The problem >> Lines from the beginning of the data below through the one containing "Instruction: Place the" are to be printed exactly as they appear.

Records from a data source

*** Begin section ***

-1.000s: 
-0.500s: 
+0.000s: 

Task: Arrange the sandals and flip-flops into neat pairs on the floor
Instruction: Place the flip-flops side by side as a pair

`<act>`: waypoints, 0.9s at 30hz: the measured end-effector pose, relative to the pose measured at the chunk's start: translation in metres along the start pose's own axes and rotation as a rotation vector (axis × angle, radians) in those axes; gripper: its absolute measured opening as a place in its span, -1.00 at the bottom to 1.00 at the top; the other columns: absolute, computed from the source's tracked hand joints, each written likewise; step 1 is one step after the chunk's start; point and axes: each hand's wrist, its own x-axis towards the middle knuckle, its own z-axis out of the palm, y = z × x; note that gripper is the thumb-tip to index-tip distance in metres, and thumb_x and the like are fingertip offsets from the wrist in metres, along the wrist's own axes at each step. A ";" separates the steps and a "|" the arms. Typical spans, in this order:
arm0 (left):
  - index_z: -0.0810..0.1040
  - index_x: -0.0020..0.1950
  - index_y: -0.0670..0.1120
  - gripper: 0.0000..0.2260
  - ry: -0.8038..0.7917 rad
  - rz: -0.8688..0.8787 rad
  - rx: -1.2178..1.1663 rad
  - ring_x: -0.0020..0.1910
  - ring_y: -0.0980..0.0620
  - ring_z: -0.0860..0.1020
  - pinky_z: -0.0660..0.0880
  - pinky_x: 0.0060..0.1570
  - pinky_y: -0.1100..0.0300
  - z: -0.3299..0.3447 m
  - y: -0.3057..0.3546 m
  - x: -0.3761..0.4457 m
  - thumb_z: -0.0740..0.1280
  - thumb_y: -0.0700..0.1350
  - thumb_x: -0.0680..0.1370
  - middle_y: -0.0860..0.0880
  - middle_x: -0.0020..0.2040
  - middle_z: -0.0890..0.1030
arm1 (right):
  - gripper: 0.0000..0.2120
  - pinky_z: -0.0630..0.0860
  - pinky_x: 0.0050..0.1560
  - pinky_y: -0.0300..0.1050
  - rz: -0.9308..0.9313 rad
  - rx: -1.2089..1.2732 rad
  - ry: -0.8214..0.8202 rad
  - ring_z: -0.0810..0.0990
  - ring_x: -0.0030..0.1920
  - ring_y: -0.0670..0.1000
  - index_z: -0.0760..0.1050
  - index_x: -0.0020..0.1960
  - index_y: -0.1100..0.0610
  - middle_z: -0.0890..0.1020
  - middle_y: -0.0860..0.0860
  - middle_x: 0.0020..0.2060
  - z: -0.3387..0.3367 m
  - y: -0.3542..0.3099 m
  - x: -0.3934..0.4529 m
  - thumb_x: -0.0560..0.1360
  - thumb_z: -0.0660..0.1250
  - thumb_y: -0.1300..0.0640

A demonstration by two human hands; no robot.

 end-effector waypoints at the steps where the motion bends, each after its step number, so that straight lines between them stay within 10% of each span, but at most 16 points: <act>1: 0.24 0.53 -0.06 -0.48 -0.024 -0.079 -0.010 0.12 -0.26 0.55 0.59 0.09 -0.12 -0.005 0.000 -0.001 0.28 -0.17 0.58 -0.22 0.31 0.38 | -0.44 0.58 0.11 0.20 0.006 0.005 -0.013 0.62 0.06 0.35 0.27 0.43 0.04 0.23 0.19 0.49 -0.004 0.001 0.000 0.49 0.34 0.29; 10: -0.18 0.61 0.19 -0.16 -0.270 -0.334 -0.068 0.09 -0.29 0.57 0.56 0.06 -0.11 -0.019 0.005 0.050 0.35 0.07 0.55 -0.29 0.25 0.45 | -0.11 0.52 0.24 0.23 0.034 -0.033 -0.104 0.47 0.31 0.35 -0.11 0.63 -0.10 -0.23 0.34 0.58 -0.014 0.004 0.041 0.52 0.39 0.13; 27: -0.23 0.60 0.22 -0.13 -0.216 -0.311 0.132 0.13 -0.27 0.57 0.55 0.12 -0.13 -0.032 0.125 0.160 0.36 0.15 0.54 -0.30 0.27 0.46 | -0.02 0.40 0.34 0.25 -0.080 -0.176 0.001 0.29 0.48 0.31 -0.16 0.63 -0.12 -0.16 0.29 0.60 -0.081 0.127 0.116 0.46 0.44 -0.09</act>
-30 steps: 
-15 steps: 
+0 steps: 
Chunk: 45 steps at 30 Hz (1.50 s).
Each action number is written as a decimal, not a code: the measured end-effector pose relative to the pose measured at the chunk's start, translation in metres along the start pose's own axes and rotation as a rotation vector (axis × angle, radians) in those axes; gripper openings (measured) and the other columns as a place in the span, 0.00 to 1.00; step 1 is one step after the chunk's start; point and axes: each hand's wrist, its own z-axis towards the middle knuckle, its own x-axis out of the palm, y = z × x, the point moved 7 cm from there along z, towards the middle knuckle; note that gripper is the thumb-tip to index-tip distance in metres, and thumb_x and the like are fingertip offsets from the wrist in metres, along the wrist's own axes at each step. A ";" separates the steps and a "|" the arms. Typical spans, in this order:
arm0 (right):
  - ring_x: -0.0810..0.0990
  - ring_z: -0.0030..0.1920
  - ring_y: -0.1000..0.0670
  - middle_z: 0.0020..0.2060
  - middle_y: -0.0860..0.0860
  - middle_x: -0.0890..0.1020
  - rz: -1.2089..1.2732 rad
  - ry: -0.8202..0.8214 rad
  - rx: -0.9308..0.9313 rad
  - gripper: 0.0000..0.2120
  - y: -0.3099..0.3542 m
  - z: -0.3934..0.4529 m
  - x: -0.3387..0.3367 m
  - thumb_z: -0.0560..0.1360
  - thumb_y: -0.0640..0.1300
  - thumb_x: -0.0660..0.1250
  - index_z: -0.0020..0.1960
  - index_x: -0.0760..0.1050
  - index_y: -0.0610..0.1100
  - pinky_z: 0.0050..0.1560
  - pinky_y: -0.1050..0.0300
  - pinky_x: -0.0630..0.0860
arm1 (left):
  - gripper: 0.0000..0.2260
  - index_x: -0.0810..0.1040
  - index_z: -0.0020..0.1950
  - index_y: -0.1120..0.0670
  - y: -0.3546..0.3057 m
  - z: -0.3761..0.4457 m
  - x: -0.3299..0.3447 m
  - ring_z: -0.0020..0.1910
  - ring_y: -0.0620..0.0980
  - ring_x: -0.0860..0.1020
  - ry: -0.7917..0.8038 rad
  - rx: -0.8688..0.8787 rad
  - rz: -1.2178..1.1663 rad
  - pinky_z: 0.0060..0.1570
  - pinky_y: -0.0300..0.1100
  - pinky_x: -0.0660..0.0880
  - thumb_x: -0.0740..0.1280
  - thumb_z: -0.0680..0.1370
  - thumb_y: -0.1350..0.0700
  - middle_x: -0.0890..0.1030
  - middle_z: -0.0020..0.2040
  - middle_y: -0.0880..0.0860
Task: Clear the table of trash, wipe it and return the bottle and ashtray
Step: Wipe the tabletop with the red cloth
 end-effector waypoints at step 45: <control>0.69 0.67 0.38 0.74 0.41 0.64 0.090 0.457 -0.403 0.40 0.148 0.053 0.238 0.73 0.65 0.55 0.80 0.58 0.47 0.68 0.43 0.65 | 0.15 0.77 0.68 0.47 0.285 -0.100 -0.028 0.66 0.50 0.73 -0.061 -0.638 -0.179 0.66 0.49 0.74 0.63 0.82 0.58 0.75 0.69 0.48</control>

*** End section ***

The answer >>
-1.000s: 
-0.500s: 
+0.000s: 

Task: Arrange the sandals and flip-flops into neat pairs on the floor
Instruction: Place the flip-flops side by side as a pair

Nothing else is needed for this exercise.